Langit membulatkan bibirnya. "Terus dimakan sama dia?"
"Sampai habis, dong!" Gadis itu berlari menuju sepedanya mengambil tas jinjing. Lalu kembali duduk di samping Langit. "Nih, buktinya." Kejora menunjuk tupperware yang kosong.
Tanpa diperintah, garis tipis di wajah Langit tercipta. "Syukur, deh, kalo habis.
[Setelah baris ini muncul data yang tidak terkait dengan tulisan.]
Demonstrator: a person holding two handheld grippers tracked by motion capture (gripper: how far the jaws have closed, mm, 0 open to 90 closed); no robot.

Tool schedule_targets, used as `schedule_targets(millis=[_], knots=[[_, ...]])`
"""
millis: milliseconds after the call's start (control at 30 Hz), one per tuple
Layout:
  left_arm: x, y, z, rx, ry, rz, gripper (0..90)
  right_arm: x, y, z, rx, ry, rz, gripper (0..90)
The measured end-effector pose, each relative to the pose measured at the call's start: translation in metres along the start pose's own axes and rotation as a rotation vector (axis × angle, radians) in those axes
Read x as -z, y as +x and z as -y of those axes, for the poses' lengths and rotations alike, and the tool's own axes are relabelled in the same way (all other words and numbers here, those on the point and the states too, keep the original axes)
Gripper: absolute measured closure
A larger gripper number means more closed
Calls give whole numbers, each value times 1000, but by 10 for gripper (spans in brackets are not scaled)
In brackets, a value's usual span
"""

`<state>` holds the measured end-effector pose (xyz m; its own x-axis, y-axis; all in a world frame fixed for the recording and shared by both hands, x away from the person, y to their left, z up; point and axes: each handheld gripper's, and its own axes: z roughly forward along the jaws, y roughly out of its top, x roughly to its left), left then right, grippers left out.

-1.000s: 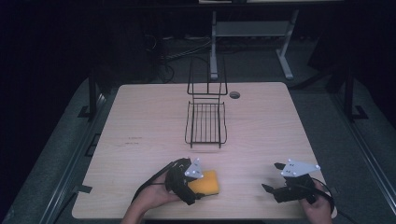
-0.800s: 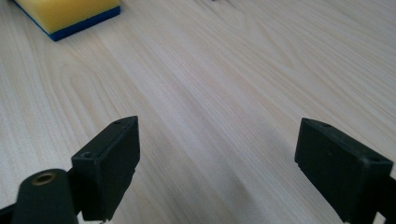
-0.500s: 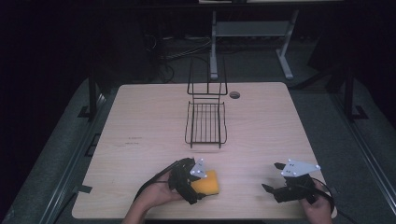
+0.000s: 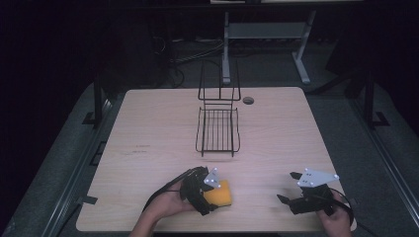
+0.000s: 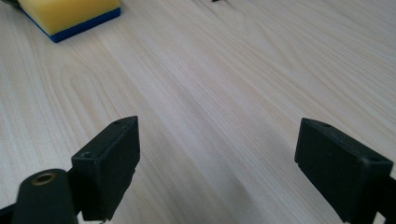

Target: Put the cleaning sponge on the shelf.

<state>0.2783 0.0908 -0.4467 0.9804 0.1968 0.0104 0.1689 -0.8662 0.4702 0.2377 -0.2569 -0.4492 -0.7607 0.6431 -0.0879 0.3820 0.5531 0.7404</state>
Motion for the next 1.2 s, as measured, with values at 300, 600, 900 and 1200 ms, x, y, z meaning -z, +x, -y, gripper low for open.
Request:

Masakan kamu, kan, emang enak."
Kejora menahan senyumnya. Hal itu membuat Langit tak sanggup menahan diri untuk tidak mengacak rambut sahabatnya.
"Jora, kita bakal seperti ini terus sampai tua nggak, ya?" tanya Langit tiba-tiba.
"Iya, dong. Nanti kita bareng sama pasangan kita, terus sama anak-anak kita. Makanya kamu cari cewek yang mau terima aku biar kita bisa barengan terus."
Jantung Langit berhenti beberapa detik. Matanya menatap lantai ubin dengan hati berkecamuk. Sekelebat ucapan temannya muncul di kepala. Jadi, sudah jelas, kan, Kejora memikirkan hal yang berbeda.
Namun, bolehkah Langit meminta Kejora untuk mengubah perasaannya?